Anyone who is a parent can imagine the outrage one might feel when someone is being mean to their child. This, notwithstanding the fact that my child has the extra burden of fighting off cancer. That's just icing on the proverbial cake. I thought, What do I do? I need to educate these kids so they never say anything so ignorant again. And then, I kept coming back to the "nastiness" of their comment. It was not just ignorant, but downright mean.

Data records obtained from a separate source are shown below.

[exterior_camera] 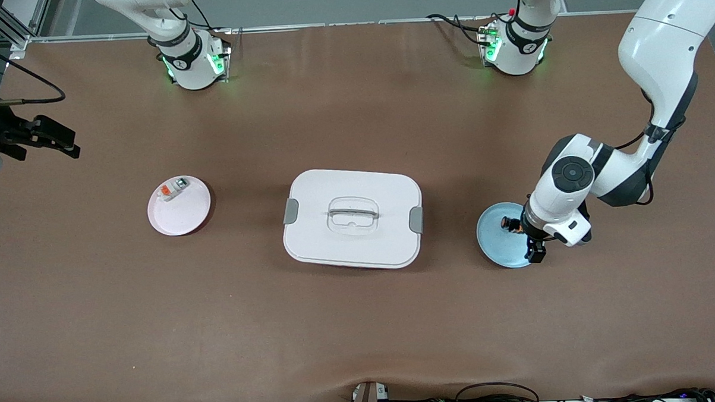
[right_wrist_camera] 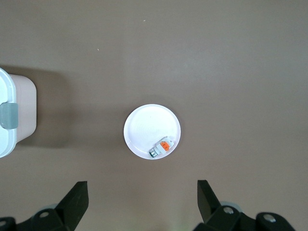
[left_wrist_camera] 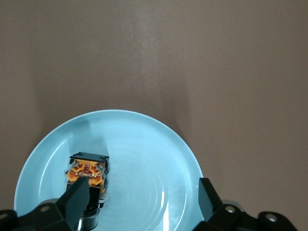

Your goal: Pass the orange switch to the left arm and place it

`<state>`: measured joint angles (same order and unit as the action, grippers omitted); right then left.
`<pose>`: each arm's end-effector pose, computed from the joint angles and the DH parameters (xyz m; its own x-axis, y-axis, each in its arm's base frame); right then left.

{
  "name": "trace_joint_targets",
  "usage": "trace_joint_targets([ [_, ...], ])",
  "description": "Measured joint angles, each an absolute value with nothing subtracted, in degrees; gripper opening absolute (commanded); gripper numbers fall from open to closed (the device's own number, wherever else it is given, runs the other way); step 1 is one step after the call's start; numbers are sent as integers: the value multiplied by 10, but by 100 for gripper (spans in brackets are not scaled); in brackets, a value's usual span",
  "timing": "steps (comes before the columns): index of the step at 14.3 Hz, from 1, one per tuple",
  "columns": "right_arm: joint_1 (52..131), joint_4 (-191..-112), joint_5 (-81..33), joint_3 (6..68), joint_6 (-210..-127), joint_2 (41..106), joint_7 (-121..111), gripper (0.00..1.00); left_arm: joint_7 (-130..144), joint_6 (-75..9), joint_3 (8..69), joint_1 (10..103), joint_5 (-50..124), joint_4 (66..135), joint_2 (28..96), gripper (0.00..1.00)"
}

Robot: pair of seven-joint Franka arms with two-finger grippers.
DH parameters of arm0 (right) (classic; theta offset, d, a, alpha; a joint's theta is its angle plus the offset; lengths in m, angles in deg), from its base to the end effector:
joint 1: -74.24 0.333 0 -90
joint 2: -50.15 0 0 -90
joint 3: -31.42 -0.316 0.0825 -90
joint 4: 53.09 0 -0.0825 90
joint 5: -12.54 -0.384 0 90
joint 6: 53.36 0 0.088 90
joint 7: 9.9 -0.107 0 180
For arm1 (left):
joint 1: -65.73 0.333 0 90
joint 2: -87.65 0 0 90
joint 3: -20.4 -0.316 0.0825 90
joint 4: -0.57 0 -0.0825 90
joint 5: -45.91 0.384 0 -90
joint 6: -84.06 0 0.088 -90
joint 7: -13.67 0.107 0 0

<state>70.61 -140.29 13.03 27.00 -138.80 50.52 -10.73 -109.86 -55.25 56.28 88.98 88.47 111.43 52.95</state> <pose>0.5486 0.0064 0.6370 0.9993 -0.0014 -0.0370 -0.0011 -1.0000 0.0086 0.6129 -0.1172 0.2244 0.0950 0.9888 0.1155 0.9867 -0.1088 0.1204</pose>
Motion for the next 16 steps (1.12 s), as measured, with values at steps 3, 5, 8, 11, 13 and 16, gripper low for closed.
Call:
trace_joint_targets([
  [3,705,-1390,130,271,-1388,505,-107,100,-1020,-552,560,889,826,1115,538,100],
  [5,702,-1385,126,273,-1388,505,-107,100,-946,-551,546,881,772,1120,561,100],
  [8,696,-1384,111,275,-1388,505,-107,100,-849,-545,532,871,716,1134,598,100],
  [11,690,-1384,99,275,-1387,505,-107,100,-725,-532,527,868,654,1149,634,100],
  [13,689,-1384,97,276,-1386,505,-107,100,-624,-521,514,867,613,1158,659,100],
  [16,689,-1384,97,276,-1385,505,-107,100,-451,-515,498,867,564,1179,694,100],
])
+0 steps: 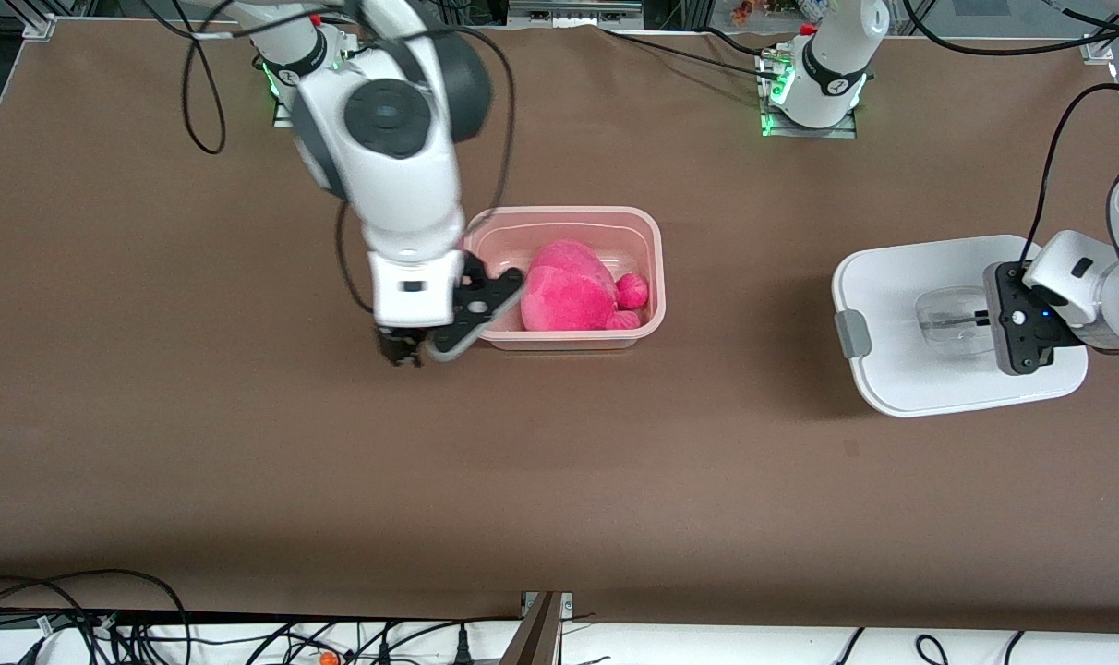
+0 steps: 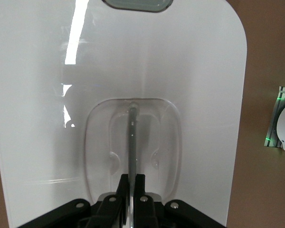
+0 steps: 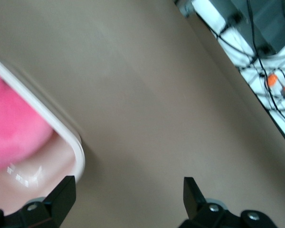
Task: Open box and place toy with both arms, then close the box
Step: 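Withdraw the right gripper while the left gripper carries the lid over the box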
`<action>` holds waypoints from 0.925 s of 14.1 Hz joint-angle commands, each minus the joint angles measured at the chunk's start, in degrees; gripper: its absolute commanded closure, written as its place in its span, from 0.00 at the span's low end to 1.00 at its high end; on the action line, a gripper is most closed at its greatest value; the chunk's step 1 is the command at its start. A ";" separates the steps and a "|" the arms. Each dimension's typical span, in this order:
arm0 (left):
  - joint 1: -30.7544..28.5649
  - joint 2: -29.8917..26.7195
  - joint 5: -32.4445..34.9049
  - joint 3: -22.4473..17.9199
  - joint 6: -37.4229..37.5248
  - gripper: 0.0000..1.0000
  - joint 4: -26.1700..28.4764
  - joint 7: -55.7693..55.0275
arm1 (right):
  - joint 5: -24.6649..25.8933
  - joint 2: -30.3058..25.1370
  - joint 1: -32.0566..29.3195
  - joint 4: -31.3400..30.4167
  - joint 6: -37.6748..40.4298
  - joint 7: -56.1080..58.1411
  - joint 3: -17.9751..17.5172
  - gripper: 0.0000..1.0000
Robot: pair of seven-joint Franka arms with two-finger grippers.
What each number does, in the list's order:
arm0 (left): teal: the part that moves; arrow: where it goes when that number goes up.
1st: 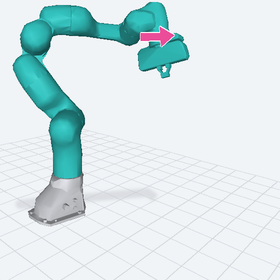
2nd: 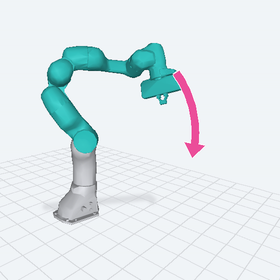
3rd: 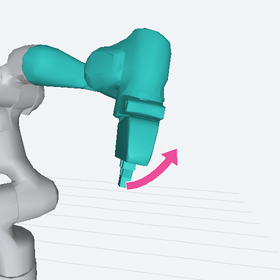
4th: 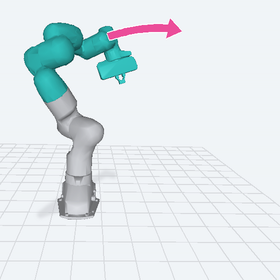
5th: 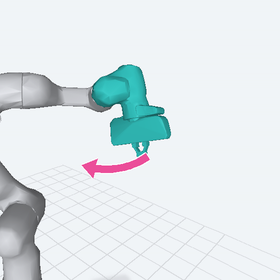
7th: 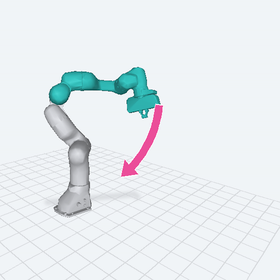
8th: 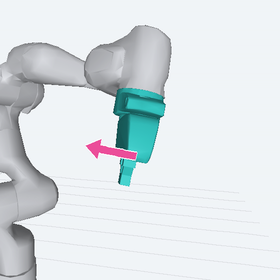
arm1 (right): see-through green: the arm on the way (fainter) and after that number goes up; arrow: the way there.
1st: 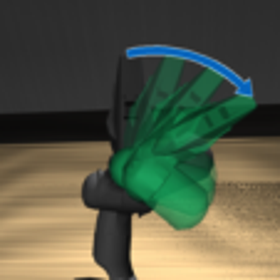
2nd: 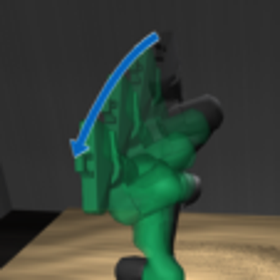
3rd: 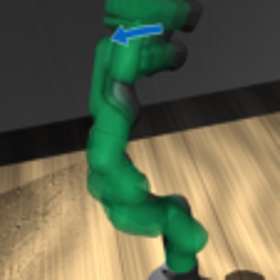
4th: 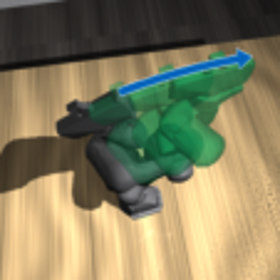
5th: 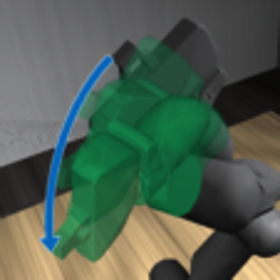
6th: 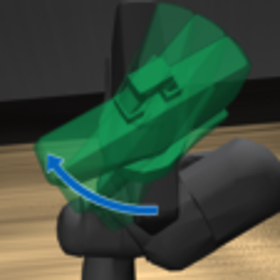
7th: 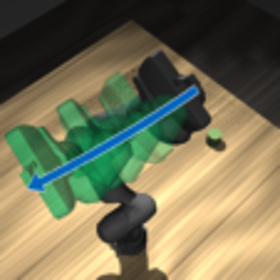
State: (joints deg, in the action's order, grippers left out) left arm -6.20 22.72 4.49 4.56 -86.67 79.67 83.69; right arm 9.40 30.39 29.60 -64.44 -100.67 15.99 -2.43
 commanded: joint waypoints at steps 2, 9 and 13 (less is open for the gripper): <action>5.65 -0.40 0.17 1.33 0.10 1.00 -0.22 0.59 | -4.13 -7.00 -3.93 -3.59 5.83 4.58 2.41 0.00; 26.02 5.57 -2.47 1.33 -6.92 1.00 -2.68 -15.97 | -7.38 -23.60 -5.85 -22.63 5.05 -14.84 7.08 0.00; 37.37 8.21 -2.47 1.33 -12.81 1.00 -2.77 -32.77 | -10.02 -31.44 -13.94 -31.18 6.18 -13.72 6.73 0.00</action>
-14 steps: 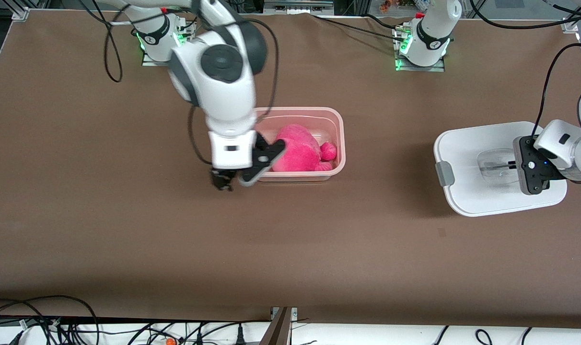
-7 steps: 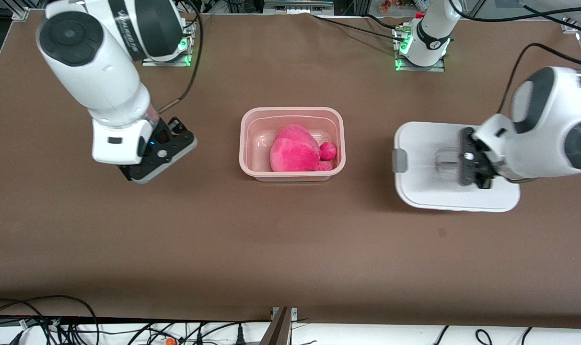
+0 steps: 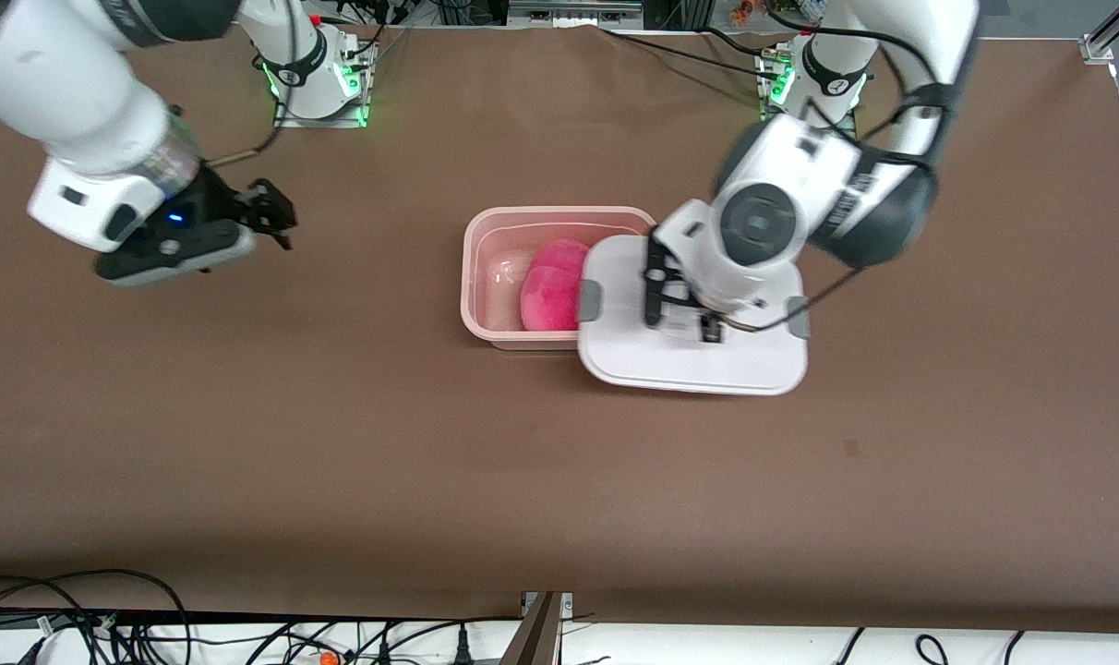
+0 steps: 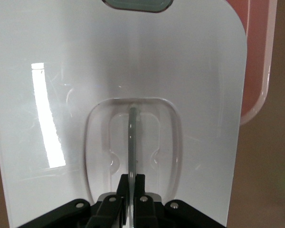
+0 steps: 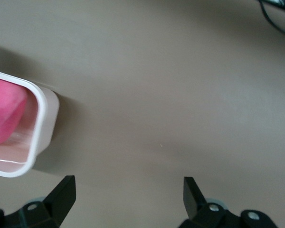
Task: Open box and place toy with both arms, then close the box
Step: 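Lower the lid onto the box with the left gripper and press it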
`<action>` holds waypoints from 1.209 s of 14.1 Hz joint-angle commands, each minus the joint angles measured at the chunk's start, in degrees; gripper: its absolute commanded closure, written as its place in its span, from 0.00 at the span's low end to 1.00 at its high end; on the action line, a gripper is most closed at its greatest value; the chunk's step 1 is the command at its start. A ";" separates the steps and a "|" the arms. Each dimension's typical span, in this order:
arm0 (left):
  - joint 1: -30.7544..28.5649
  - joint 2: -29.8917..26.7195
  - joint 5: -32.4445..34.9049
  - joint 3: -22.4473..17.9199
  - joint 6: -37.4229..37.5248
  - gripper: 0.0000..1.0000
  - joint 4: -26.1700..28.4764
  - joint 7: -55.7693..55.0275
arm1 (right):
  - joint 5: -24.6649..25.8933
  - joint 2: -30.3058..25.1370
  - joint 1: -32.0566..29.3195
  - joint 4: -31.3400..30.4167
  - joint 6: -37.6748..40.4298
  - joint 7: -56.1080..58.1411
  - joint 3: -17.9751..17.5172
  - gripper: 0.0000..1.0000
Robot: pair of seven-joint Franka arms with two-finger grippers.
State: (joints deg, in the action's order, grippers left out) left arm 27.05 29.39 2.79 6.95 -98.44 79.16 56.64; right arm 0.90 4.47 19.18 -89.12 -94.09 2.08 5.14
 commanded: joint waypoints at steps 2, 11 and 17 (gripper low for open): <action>7.04 2.51 -0.76 -1.06 -2.62 1.00 -2.25 -8.73 | -1.43 -7.10 -6.60 -7.73 1.45 0.56 -1.80 0.00; 13.81 9.45 -0.77 -1.06 -5.35 1.00 -8.40 -18.84 | -0.46 -6.40 -6.96 -6.16 1.63 -3.49 0.13 0.00; 15.04 7.88 0.20 -1.06 -4.04 1.00 -7.79 -19.55 | 1.47 -4.64 -7.14 -2.03 2.42 -4.62 0.48 0.00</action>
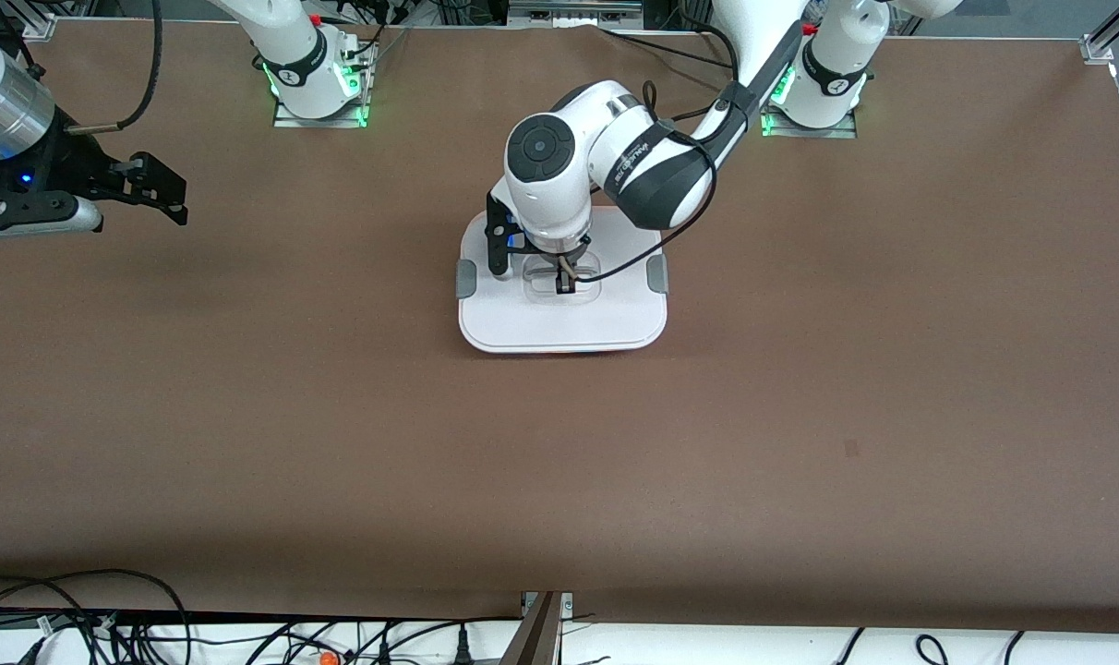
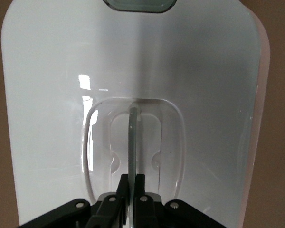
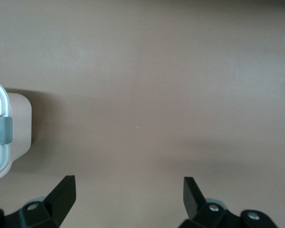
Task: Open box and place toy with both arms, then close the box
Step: 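Lower the lid onto the box with the left gripper and press it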
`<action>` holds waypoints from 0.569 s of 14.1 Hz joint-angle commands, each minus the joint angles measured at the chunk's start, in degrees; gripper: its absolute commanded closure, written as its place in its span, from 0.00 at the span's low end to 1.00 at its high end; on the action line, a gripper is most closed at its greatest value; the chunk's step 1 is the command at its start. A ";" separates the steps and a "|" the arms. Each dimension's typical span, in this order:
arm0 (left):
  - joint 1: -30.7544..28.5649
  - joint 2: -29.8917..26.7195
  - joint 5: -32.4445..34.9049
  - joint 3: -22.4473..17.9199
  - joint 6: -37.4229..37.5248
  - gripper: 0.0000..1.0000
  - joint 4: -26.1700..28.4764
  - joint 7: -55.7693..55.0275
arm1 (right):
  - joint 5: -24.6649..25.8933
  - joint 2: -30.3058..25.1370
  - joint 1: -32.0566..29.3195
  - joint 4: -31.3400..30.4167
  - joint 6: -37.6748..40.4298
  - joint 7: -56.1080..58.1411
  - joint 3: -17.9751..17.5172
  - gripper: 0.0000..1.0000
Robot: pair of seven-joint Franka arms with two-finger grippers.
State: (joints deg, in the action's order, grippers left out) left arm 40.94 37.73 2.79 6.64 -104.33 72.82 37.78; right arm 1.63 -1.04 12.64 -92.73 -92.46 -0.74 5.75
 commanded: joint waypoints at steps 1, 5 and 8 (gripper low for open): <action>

So, I went to the dance class last week and had my daughter point out these girls. She did and it took a lot of restraint on my part to keep from going right up to them and making certain they never said anything like that to my daughter again. But, I knew the appropriate thing to do was to have a discussion with the teacher, explain the situation, and have her make sure it didn't happen again. So, that's what I forced myself to do. And guess what? It happened again. Only this time, it was worse.

I left the class last week, feeling assured that the teacher would keep a closer eye on what was going on. But to my great dismay, my daughter came home and told me that a boy had ripped her hat off and the teacher did nothing because she didn't even notice. The teacher is young and clearly doesn't have adequate control of the class. So now, I'm left to figure out what my next step will be. Going to the teacher clearly didn't work.

She has dance class today and I will be going and staying through the entire class to see exactly what's going on. I'm 99% sure that if I see someone being cruel to her, I will march right up them and give them a verbal fright. Of course, the underlying message will be one of education (as opposed to a threat), but it will be conveyed in a tone where they'll think twice about messing with my kid again. I know I should confront their parents (which I will also do, once I find out who they are) and imagine that they would be humiliated if they knew their kid was torturing my 5-year-old with cancer.

I know many parents are of the belief that "kids will be kids" and take a much more hands off approach. I'm definitely not one to get involved with every argument my children have -- that would only result in a detriment to them. But, some situations are different. I believe this is one of them.

Some might say, "Why don't you take her out of the dance class?" To that, my response is that she loves to dance and wants to stay in the class. I don't want to make her feel different or like she can't participate in anything she wants just because of the cruelty of a few kids. My daughter shouldn't be punished because she is sick, and no child should be punished because they are different in some way.

So is it acceptable to confront these kids on my own? I'm not sure. Quite possibly not. But bullying is never acceptable and I won't let them destroy the self-confidence and dignity my daughter has earned and held on to. No way.